Infelizmente a minha companhia, a Caç 2404, é que foi substituir a tua ,por isso as Estórias de Mansambo me dizem muito.
Até breve

Diogo tef-291238195 (Madeira)

Torcato Mendonca disse...

Camarada Diogo.
Fui avisado por um Editor e vim ver.

Infelizmente porquê? Bom sitio quando vocês para lá foram. A recepção, se bem me lembro, foi boa. Tinham uma placa turística a valorizar os pontos mais aprazíveis, á falta de balões havia montes de preservativos dependurados etc.
O meu Grupo foi o ultimo a sair de lá. Assim devemos conhecer-nos. A v/2404 era comandada pelo Cap.Neves? ex CCS do Bat 2852, não era?
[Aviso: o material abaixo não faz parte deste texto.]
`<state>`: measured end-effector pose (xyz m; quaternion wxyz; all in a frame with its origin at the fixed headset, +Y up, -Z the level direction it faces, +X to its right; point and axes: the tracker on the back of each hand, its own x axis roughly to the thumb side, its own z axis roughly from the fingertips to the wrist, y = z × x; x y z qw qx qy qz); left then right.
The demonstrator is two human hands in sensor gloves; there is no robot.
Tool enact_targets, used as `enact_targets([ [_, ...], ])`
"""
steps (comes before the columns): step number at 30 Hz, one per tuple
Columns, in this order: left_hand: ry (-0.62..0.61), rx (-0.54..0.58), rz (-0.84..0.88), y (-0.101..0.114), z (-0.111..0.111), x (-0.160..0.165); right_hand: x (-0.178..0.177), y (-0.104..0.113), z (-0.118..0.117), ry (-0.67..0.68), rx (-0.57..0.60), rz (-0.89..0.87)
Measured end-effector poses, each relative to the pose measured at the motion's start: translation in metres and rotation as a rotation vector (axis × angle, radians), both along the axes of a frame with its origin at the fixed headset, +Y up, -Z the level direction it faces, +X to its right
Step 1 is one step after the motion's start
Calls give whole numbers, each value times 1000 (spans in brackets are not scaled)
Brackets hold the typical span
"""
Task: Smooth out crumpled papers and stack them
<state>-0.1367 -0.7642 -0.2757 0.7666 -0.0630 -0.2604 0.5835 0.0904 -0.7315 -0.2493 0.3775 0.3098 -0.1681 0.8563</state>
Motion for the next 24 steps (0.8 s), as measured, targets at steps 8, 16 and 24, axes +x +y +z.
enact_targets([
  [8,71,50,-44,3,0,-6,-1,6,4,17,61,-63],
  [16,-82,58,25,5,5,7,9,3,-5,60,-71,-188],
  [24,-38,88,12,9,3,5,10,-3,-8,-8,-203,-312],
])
Ainda fizemos, creio eu uns dias de sobreposição.

Um abraço e foi um prazer saber de um antigo camarada de Mansambo. A Tabanca, o Leonardo o velho Chefe e os picadores. Tenho saudades.

Abraço do Torcato

Luís Dias disse...

Caro Torcato

É o que nós dizíamos, normalmente os primeiros tiros, roquetadas e outras porcarias que nos enviavam eram deles. Se acertassem....sofríamos baixas, mas se falhassem a seguir cantávamos nós.
Estive em Mansambo muito mais tarde, em Fevereiro de 1972, na altura da Op. Trampolim Mágico (desembarque na Ponta Luís Dias), em apoio às CARTS do BART3873 e sei que era uma zona lixada. Voltei a passar nessa estrada numa coluna para levar abastecimentos ao Saltinho e sob protecção da malta de Mansambo e Xitole.